HARCELEMENT - 25 AVRIL 2016Remarque préliminaire de L'1Dex : on s'abstiendra de demander un commentaire de cette partie d'article paru en France au Tribunal cantonal de chez nous car  une autorité judiciaire respectable ne commente ni ses propres arrêts ni les positions d'autrui. On se contente d'utiliser à nouveau deux caricatures formidables de Patrice Zeltner. Personne n'osera invoquer une répétition car dans le harcèlement ce sont justement des actes graves et répétés qui sont à l'origine des atteintes à la santé. Mais en Valais, et ailleurs rassurez-vous, on préfère clore les paupières.
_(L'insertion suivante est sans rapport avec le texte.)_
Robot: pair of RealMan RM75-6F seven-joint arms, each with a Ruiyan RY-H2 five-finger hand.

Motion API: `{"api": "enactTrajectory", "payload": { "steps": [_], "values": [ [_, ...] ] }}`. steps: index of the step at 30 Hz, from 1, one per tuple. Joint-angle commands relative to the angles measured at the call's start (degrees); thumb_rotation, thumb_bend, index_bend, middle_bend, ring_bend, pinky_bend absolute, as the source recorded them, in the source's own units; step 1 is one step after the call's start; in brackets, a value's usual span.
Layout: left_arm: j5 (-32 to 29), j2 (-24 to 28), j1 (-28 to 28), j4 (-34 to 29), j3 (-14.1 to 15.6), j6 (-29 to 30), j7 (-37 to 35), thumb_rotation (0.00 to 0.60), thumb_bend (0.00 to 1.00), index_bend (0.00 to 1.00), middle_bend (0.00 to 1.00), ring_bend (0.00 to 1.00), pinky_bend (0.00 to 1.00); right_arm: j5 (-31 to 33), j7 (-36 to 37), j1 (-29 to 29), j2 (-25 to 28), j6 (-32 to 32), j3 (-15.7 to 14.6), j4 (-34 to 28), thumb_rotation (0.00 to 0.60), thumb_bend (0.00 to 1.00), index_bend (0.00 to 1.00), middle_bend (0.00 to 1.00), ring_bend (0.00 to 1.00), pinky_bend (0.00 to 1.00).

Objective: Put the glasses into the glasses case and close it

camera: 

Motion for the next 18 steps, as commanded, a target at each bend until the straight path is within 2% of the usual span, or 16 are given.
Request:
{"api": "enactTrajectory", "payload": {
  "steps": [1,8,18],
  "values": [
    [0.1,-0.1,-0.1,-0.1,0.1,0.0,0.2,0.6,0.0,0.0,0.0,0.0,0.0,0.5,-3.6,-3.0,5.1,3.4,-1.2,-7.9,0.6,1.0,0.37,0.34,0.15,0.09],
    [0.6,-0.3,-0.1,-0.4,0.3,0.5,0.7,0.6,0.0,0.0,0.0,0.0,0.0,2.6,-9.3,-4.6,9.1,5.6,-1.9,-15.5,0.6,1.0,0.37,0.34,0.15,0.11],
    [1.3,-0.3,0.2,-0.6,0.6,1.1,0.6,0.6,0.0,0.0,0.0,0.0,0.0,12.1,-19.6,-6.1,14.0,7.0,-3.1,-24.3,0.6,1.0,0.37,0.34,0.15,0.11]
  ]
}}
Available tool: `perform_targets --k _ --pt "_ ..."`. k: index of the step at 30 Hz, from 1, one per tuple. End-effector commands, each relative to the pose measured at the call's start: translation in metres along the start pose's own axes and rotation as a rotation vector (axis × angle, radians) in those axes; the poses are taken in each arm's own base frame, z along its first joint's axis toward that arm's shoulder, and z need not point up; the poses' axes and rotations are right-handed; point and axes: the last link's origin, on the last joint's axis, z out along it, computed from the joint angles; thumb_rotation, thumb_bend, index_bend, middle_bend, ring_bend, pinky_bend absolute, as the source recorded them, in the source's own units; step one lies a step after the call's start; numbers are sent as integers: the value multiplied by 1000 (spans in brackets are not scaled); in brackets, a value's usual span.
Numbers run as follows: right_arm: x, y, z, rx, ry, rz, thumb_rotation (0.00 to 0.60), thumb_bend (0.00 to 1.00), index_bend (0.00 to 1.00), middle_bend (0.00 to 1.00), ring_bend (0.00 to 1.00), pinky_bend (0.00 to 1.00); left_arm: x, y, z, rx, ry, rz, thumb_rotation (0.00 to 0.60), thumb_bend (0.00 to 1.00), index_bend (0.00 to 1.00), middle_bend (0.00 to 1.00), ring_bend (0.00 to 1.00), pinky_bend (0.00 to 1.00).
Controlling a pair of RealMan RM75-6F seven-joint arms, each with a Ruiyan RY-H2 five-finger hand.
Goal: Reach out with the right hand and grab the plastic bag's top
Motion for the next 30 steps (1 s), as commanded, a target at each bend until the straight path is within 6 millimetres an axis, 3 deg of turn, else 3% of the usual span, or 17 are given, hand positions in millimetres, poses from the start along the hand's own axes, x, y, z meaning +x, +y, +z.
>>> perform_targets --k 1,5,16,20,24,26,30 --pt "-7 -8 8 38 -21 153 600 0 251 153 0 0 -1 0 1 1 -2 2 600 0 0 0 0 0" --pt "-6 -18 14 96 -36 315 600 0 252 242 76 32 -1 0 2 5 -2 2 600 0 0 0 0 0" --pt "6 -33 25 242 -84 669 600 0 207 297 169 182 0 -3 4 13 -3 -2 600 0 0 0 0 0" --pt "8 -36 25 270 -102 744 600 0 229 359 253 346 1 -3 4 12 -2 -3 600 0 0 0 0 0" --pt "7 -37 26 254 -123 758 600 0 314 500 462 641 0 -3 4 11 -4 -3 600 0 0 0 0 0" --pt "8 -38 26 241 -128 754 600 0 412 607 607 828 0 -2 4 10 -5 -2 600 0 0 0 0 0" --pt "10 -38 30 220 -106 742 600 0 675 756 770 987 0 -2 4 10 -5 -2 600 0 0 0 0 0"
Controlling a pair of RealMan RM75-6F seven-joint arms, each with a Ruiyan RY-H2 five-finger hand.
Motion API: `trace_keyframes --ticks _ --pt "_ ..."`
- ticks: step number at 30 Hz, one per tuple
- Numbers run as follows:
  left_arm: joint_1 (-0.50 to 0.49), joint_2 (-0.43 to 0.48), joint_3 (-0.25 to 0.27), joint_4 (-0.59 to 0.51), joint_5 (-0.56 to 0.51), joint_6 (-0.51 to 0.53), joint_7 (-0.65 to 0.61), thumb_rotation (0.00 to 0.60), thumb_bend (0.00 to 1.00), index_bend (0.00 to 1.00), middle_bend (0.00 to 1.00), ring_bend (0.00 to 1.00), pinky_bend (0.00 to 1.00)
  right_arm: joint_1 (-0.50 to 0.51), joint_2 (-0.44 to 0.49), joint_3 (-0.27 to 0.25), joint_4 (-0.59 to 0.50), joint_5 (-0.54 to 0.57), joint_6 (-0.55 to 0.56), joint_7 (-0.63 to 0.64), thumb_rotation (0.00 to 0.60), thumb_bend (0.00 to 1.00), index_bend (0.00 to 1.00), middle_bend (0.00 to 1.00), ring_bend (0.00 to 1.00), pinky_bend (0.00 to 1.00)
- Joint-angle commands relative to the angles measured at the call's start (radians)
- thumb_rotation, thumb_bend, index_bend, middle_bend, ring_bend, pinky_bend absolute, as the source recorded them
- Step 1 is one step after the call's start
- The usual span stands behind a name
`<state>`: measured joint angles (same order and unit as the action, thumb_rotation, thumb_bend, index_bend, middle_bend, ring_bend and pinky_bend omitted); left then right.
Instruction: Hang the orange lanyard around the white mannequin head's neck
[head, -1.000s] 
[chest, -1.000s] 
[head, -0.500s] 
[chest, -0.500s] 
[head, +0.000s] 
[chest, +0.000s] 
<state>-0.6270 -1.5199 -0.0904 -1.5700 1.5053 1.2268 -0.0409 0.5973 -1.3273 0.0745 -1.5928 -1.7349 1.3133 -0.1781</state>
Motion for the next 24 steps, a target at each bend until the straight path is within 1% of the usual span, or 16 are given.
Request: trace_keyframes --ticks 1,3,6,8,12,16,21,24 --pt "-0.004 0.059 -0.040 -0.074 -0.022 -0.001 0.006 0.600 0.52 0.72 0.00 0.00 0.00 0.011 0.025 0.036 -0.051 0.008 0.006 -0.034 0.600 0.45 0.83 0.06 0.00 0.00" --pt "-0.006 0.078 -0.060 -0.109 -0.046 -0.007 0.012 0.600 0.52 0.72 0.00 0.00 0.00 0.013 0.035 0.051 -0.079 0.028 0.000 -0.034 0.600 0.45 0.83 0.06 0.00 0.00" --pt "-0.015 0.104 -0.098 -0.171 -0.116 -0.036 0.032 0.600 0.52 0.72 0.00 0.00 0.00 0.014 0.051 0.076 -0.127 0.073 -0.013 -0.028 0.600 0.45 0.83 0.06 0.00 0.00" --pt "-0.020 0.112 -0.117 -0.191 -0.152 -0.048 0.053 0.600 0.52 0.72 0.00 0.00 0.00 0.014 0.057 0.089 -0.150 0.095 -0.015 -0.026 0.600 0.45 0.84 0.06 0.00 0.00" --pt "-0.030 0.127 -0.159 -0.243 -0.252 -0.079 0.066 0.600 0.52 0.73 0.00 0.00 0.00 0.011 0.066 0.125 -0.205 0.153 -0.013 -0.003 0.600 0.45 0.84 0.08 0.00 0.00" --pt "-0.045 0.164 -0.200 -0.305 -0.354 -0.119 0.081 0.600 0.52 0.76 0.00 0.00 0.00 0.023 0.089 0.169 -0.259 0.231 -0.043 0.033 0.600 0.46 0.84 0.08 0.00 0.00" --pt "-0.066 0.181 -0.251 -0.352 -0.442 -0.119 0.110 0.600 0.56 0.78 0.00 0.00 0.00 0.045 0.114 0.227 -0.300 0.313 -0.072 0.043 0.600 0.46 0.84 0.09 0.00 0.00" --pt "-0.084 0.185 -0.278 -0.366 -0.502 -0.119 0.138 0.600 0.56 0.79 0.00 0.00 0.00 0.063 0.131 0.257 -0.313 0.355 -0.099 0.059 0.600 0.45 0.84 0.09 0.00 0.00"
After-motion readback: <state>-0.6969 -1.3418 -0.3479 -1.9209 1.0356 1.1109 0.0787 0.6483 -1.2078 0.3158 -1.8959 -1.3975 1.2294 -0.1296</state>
Nous, sur le sujet, nous avons les yeux bien ouverts.

"Un autre élu enchaîne avec un 'quand on voit Aurore, on a le bâton de Berger'. C'est gras, c'est vulgaire, c'est grossier. C'est pathétique. Il a l'âge d'être mon père (ils en ont un peu tous l'âge)", dit encore la conseillère municipale de Magny-les-Hameaux âgée de 29 ans, qui racontait en 2014 dans le JDD sa première campagne électorale. L'élue reconnait s'être trouvée "navrante dans [son] incapacité à réagir". "Quand ça t'arrive, tu ne sais pas comment réagir. Tu es sidérée. Bloquée. Tu lui fous une claque? Tout le monde te regarderait. Tu ne ris pas? Tu n'es décidément pas faite pour la politique. Et puis, c'est drôle, non? C'est un bon mot, après tout", explique-t-elle, précisant avoir ri "par réflexe" après s'être interrogée sur le choix de son chemisier, "comme si c'était toi la coupable".

"Mais aujourd'hui n'est pas une journée ordinaire. Elles ont parlé", affirme Aurore Bergé, en évoquant les élus écologistes qui ont mis en cause Denis Baupin pour ces faits plus graves. "S'il y a des différences de degrés dans le harcèlement, je ne crois pas qu'il y ait de différence de nature", explique l'élue Les Républicains. "Car on a le droit de ne pas avoir envie de ces remarques graveleuses, de ces gestes déplacés, sans pour autant être cataloguée en pisse vinaigre ou mal baisée. Je mesure le courage qu'il a fallu à ces femmes pour prendre la parole. Ils ne changeront peut-être pas, mais nous oui. On parlera", conclut-elle.